Breath-hold black blood quantitative T1rho imaging of liver using single shot fast spin echo acquisition

Quant Imaging Med Surg. 2016 Apr;6(2):168-77. doi: 10.21037/qims.2016.04.05.

Abstract

Background: Liver fibrosis is a key feature in most chronic liver diseases. T1rho magnetic resonance imaging is a potentially important technique for noninvasive diagnosis, severity grading, and therapy monitoring of liver fibrosis. However, it remains challenging to perform robust T1rho quantification of liver on human subjects. One major reason is that the presence of rich blood signal in liver can cause artificially high T1rho measurement and makes T1rho quantification susceptible to motion.

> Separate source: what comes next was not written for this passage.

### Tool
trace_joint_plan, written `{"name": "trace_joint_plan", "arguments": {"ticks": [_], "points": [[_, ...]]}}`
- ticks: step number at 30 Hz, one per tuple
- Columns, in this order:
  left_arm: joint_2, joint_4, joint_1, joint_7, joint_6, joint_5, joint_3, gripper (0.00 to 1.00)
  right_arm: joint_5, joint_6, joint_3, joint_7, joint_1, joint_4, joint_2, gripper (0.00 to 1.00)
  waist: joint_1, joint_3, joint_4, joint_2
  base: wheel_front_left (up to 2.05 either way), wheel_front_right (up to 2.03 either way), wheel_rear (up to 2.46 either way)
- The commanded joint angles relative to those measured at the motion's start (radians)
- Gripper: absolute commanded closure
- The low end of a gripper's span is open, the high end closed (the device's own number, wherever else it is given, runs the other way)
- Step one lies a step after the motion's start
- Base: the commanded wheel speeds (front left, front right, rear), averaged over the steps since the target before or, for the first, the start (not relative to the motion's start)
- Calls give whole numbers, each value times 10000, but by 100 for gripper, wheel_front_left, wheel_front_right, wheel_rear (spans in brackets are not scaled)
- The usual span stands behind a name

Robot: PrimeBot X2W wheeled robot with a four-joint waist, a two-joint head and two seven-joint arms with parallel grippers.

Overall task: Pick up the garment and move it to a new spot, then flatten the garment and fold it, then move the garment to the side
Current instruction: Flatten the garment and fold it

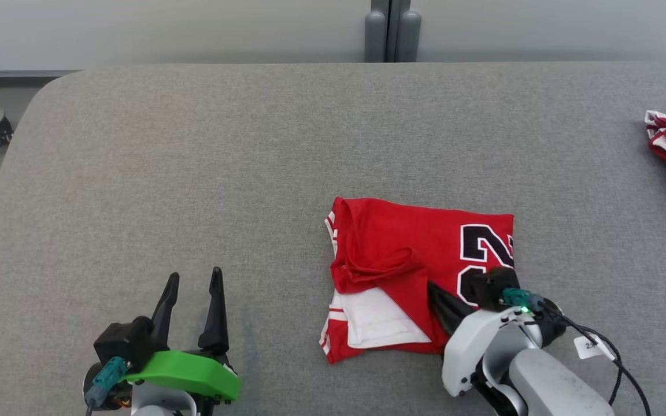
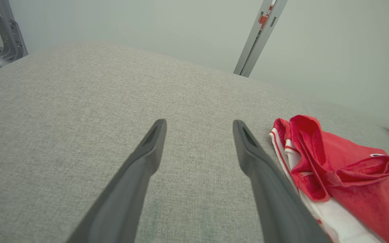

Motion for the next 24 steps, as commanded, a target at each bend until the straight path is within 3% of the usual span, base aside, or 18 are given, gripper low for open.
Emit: {"name": "trace_joint_plan", "arguments": {"ticks": [1, 16, 24], "points": [[92, 7, -87, -19, -1, -61, 6, 0, 215, -3, 263, -204, -189, 134, 31, 100, 0, -70, 157, 0, 0, 0, 0], [194, -91, 275, 8, 146, -186, -26, 0, 1662, -3, 3622, -1112, -1101, 1041, 377, 100, 0, -303, 247, 0, 0, 0, 0], [215, -153, 325, -9, 187, -238, -3, 0, 1736, -3, 3655, -1912, -1747, 1176, 261, 98, 0, -354, -154, 0, 0, 0, 0]]}}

Methods: A pulse sequence based on single shot fast/turbo spin echo (SSFSE/SSTSE) acquisition, with theoretical analysis and simulation based on the extended phase graph (EPG) algorithm, was presented for breath-hold single slice quantitative T1rho imaging of liver with suppression of blood signal. The pulse sequence was evaluated in human subjects at 3.0 T with 500 Hz spinlock frequency and time-of-spinlock (TSL) 0, 10, 30 and 50 ms.

Results: Human scan demonstrated that the entire T1rho data sets with four spinlock time can be acquired within a single breath-hold of 10 seconds with black blood effect. T1rho quantification with suppression of blood signal results in significantly reduced T1rho value of liver compared to the results without blood suppression.

Conclusions: A signal-to-noise ratio (SNR) efficient pulse sequence was reported for T1rho quantification of liver. The black blood effect, together with a short breath-hold, mitigates the risk of quantification errors as would occur in the conventional methods.

Keywords: T1rho; black blood; fast spin echo (FSE); liver; quantitative imaging.